Der Realwert des punktuell zufließendes Geldes muss für Null-Wachstum gerade so groß sein, wie die Abnahme von Realwert im ganzen (realwirtschaftlichen) System durch die Inflation. Denn dann ändert sich der Realwert des global aktiven Geldvolumens nicht und deshalb kann dessen Zirkulation im Kreislauf der Realwirtschaft im Nettoeffekt wertmäßig keine zusätzliche Produktion von Waren und Dienstleitungen erzeugen, jedenfalls nicht im Sinne des realen Weltsozialproduktes. Dies ist die Bedeutung der Formel.
Dabei nehme ich eine konstante Zirkulationsgeschwindigkeit des Geldes an, so dass sich das Sozialprodukt nur erhöhen kann, wenn der Realwert des Geldvolumens ausgedehnt wird. Das Geldvolumen wird ja hauptsächlich im Takt der Löhne und Gehälter ausgegeben und wieder verdient, rotiert also schwerpunktmäßig im Monatstakt. Dies ist mit „Kreislauf der Realwirtschaft“ hier gemeint.
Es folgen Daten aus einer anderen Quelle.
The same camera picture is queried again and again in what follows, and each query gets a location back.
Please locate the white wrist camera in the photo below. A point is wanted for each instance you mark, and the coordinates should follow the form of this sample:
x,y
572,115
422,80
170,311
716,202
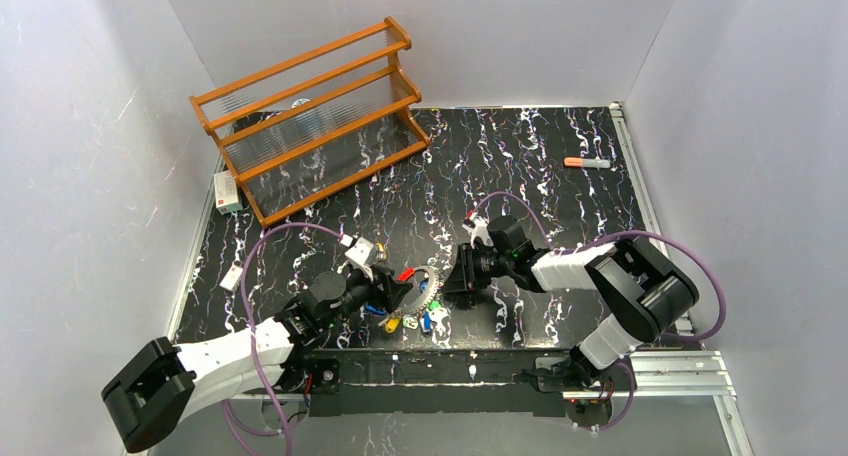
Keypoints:
x,y
477,228
359,252

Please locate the yellow tagged key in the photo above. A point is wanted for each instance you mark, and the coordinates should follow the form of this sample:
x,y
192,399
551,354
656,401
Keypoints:
x,y
381,252

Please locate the bunch of coloured keys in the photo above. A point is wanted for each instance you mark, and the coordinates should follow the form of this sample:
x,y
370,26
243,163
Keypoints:
x,y
426,320

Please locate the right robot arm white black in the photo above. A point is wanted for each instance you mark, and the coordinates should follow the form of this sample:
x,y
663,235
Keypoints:
x,y
645,292

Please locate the orange wooden shelf rack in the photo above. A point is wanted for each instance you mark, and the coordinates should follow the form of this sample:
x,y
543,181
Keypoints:
x,y
310,126

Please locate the aluminium frame rail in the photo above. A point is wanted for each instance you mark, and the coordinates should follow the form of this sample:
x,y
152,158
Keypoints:
x,y
483,381

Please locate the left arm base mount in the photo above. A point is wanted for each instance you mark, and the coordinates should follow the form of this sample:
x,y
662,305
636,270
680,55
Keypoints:
x,y
316,373

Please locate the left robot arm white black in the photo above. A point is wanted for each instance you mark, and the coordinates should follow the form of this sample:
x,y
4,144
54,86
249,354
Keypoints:
x,y
165,383

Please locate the small white card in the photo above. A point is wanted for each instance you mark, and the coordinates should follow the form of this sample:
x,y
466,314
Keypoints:
x,y
231,278

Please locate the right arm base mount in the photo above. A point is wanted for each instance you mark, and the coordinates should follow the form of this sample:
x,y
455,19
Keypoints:
x,y
606,397

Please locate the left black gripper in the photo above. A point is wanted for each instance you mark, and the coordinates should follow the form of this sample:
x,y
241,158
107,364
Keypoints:
x,y
385,287

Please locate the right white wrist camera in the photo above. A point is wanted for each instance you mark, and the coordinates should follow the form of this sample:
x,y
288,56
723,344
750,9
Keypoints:
x,y
477,228

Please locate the white red small box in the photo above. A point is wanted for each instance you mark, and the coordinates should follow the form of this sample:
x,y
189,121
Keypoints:
x,y
226,193

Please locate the orange white marker pen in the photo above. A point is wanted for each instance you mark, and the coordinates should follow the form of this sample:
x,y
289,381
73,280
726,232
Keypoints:
x,y
586,163

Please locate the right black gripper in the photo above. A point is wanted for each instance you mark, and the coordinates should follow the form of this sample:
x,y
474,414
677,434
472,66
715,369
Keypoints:
x,y
466,270

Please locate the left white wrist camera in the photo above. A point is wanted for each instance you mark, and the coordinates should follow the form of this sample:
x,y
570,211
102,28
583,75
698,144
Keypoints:
x,y
359,252

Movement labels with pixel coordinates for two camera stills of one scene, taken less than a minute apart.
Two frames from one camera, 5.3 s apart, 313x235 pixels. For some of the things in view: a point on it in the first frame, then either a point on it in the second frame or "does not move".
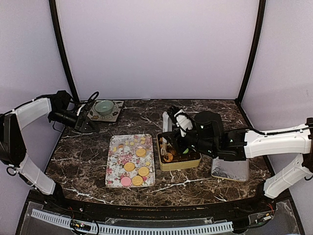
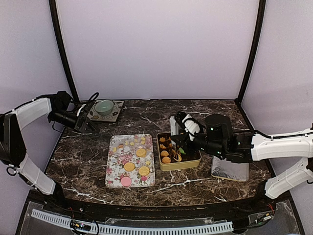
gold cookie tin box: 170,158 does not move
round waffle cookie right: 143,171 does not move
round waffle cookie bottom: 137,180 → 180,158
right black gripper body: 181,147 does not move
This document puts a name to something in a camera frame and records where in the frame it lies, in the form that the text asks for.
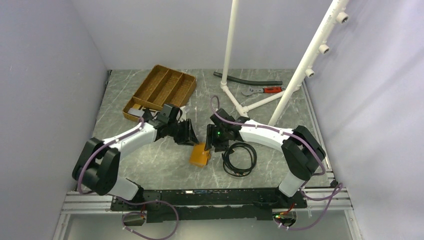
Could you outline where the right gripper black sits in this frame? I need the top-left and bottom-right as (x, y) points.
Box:
(204, 124), (229, 153)

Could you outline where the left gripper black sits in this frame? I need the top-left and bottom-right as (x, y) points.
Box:
(168, 118), (199, 146)

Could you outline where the orange card holder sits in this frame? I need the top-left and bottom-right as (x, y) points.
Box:
(188, 142), (211, 168)

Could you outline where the woven brown organizer tray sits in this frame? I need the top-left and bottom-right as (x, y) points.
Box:
(122, 64), (197, 122)

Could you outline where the white card stack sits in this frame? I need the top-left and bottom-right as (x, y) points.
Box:
(127, 103), (144, 118)

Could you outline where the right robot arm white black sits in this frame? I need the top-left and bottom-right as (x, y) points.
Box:
(205, 108), (326, 208)

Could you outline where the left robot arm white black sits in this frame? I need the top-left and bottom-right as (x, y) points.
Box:
(72, 104), (199, 210)

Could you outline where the black foam tube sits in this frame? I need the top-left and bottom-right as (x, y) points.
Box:
(227, 75), (283, 86)

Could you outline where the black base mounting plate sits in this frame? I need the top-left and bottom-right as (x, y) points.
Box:
(110, 187), (308, 223)

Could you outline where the coiled black cable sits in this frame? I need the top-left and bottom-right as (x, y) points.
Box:
(221, 142), (258, 177)

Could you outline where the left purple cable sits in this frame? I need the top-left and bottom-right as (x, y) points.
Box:
(76, 117), (180, 240)

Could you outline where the purple cable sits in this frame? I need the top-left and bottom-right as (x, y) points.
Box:
(76, 117), (180, 240)
(210, 95), (344, 232)

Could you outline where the white PVC pipe frame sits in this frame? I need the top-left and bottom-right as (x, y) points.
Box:
(218, 0), (350, 127)

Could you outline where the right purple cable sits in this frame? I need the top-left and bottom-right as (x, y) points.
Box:
(210, 95), (344, 232)

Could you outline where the aluminium rail frame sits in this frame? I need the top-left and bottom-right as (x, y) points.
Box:
(52, 82), (362, 240)

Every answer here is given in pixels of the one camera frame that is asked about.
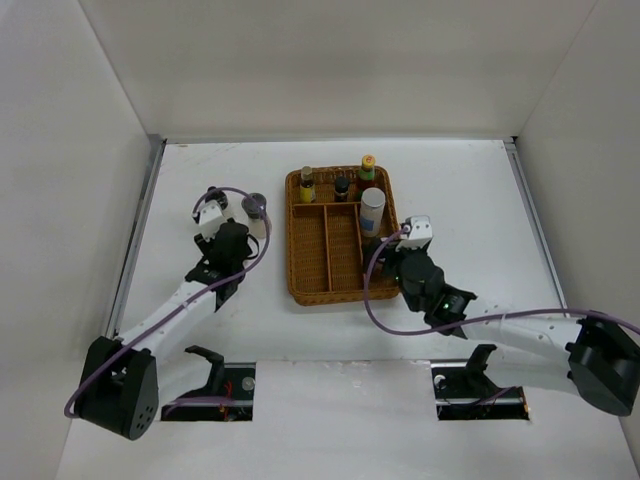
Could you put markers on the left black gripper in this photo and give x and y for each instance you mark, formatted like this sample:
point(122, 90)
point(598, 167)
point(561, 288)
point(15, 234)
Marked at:
point(207, 245)

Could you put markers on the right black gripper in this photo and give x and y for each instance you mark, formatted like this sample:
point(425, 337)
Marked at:
point(373, 253)

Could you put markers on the chrome-top glass shaker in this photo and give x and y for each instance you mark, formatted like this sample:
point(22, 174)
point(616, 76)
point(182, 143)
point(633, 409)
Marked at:
point(254, 206)

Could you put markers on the tall silver-lid bead jar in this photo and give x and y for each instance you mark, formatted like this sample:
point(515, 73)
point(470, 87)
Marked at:
point(373, 201)

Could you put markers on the black-stopper glass bottle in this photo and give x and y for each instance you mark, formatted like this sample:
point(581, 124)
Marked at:
point(220, 198)

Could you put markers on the yellow-cap brown sauce bottle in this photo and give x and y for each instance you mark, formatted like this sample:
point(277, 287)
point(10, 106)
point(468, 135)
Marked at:
point(366, 174)

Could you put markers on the small dark-lid pepper shaker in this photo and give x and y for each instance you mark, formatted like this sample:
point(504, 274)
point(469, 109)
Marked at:
point(341, 189)

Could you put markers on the small gold-cap yellow bottle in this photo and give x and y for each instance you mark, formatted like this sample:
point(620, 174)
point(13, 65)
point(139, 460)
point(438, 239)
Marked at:
point(307, 185)

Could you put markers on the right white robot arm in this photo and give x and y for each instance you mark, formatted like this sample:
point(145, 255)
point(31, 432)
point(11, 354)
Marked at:
point(587, 353)

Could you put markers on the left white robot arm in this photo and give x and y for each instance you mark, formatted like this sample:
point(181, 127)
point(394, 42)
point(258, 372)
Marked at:
point(130, 380)

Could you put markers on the brown wicker divided basket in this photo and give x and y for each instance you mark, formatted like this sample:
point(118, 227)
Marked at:
point(324, 241)

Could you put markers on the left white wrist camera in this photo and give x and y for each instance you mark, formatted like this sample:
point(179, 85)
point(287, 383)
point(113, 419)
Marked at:
point(209, 217)

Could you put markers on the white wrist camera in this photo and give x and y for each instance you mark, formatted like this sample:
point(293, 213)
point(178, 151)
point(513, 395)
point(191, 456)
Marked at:
point(416, 233)
point(209, 217)

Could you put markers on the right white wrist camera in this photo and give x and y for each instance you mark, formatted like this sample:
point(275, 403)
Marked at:
point(416, 233)

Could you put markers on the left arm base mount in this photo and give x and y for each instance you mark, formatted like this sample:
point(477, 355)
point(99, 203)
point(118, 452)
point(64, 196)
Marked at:
point(201, 386)

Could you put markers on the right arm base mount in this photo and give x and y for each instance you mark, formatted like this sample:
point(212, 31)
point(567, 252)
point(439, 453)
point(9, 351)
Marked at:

Wenn man ein Geldvolumen von 10 Billionen USD annimmt, das in der Realwirtschaft global zirkuliert, dann sind 500 Mrd. USD gedrucktes Geld im Jahr und 5% jährlicher Inflation kompatibel mit Null-Wachstum. Dies ergibt sich dann konkret durch Anwendung dieser Formel.
Ich habe in dem Essay: „Utopie und System“ dafür argumentiert, dass diese Abschätzung richtig ist und insbesondere die angestrebte Inflation von 5% jährlich erreicht würde. Erfolgt die Umschichtung außerdem von den Reichen hin zu den Armen und Hungernden, dann ergibt sich sogar ein ökologisches Plus, denn deren Einkäufe sind viel ökologischer, als die der Reichen.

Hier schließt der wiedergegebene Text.